##### Data

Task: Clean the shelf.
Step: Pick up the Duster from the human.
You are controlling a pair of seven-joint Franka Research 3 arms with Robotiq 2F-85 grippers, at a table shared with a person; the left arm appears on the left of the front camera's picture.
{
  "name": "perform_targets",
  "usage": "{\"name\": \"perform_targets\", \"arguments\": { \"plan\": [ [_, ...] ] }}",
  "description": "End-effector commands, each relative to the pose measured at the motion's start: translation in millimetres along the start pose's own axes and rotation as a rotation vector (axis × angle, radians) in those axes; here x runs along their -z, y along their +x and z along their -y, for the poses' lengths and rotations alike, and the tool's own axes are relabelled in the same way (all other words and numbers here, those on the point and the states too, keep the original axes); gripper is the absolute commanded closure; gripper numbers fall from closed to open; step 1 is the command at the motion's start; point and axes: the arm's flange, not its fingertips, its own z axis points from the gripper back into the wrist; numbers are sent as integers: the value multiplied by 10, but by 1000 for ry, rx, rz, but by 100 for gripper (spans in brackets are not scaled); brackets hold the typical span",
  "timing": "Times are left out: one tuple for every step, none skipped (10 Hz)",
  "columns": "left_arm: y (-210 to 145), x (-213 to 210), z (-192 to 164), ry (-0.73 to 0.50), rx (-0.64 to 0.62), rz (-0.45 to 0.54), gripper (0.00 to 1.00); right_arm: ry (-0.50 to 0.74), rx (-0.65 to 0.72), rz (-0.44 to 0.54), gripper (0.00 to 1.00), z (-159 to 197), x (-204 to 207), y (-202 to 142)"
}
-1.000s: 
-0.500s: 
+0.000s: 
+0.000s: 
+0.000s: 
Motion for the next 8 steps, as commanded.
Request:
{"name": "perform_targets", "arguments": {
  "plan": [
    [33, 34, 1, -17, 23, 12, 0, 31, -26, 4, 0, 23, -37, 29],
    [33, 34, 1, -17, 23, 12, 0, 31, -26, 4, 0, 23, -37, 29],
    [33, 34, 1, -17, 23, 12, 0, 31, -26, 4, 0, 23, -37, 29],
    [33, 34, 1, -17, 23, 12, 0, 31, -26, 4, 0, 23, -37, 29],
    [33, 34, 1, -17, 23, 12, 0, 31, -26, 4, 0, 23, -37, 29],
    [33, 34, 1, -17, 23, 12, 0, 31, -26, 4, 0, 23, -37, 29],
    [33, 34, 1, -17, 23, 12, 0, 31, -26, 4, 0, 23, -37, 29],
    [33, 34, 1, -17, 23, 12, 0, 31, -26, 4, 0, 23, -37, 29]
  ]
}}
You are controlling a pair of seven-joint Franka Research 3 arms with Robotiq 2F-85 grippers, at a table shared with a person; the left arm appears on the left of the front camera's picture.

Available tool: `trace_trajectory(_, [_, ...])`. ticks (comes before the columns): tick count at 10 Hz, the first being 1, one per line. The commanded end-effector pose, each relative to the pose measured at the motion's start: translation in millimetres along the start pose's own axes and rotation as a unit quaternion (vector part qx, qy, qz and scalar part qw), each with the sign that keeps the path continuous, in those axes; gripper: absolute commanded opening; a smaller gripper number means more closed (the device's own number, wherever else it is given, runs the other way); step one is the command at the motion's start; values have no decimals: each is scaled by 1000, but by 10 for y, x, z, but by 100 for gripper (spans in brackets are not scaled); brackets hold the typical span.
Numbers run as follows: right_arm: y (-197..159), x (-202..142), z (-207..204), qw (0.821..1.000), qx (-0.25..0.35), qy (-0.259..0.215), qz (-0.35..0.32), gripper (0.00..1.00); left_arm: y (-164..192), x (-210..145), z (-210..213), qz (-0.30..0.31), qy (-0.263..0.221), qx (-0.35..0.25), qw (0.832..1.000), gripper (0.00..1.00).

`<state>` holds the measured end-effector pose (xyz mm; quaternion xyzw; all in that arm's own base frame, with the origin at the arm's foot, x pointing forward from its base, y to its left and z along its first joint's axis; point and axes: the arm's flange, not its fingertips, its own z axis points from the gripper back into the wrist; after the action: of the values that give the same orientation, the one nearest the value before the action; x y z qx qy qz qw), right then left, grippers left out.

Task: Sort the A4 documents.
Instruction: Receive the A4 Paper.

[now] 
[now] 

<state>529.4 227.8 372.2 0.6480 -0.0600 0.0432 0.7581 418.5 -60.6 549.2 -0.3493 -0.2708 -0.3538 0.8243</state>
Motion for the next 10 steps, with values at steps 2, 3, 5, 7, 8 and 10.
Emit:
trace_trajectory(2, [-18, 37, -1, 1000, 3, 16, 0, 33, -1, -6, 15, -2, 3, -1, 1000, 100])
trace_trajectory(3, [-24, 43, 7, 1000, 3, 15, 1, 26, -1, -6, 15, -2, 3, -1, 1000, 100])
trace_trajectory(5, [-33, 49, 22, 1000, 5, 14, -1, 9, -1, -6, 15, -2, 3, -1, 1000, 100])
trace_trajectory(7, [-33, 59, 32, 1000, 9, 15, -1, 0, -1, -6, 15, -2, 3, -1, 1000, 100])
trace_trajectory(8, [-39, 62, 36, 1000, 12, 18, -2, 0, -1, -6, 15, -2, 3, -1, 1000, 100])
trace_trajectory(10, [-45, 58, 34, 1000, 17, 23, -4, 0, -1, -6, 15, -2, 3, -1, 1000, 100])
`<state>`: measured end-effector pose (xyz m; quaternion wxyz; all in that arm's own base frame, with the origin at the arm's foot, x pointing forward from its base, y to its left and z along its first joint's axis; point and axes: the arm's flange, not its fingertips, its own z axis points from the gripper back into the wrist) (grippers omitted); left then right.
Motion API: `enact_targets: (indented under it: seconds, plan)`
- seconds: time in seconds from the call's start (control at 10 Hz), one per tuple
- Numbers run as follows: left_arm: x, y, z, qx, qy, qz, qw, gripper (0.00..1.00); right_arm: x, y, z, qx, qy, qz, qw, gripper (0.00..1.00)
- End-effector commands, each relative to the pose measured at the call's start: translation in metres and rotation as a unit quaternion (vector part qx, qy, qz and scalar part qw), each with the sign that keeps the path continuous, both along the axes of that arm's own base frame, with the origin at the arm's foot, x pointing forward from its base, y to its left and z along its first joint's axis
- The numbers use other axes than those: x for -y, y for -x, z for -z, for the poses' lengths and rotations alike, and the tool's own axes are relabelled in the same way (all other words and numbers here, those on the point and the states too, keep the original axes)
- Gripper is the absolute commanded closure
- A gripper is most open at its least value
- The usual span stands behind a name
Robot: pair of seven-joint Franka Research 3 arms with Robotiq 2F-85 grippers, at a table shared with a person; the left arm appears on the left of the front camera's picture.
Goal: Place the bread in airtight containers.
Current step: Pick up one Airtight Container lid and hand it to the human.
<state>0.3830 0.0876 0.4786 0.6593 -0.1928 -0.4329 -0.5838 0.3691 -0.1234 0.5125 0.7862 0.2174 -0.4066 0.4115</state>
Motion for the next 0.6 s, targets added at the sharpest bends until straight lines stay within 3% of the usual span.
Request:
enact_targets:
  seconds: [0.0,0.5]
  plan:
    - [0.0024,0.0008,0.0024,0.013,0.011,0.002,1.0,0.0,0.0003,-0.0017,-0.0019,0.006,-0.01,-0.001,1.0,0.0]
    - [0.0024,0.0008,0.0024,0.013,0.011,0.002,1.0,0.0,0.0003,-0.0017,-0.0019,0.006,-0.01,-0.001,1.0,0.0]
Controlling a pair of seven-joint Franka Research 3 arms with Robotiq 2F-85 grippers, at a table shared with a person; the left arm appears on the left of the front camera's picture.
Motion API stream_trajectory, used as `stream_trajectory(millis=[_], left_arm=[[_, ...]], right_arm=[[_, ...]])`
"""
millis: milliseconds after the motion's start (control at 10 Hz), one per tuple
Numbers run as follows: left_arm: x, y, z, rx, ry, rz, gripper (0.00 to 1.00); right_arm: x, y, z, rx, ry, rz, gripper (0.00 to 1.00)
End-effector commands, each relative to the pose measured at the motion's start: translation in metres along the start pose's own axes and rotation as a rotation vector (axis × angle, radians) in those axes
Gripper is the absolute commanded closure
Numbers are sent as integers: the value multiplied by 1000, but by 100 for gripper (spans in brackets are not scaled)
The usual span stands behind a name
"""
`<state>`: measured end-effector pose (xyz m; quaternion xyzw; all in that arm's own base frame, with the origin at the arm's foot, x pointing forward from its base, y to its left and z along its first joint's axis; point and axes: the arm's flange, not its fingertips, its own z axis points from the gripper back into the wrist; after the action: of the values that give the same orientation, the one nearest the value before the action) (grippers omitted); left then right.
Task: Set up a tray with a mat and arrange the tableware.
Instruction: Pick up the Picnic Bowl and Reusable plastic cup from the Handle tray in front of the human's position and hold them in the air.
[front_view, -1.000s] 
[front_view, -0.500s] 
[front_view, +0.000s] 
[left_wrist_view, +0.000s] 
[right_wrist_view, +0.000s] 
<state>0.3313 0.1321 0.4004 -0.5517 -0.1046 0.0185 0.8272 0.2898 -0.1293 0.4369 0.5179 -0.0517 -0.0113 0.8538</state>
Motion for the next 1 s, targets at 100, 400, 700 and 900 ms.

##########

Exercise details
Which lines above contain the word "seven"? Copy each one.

Task solution
You are controlling a pair of seven-joint Franka Research 3 arms with Robotiq 2F-85 grippers, at a table shared with a person; the left arm appears on the left of the front camera's picture.
You are controlling a pair of seven-joint Franka Research 3 arms with Robotiq 2F-85 grippers, at a table shared with a person; the left arm appears on the left of the front camera's picture.
Robot: pair of seven-joint Franka Research 3 arms with Robotiq 2F-85 grippers, at a table shared with a person; the left arm appears on the left of the front camera's picture.
Controlling a pair of seven-joint Franka Research 3 arms with Robotiq 2F-85 grippers, at a table shared with a person; the left arm appears on the left of the front camera's picture.

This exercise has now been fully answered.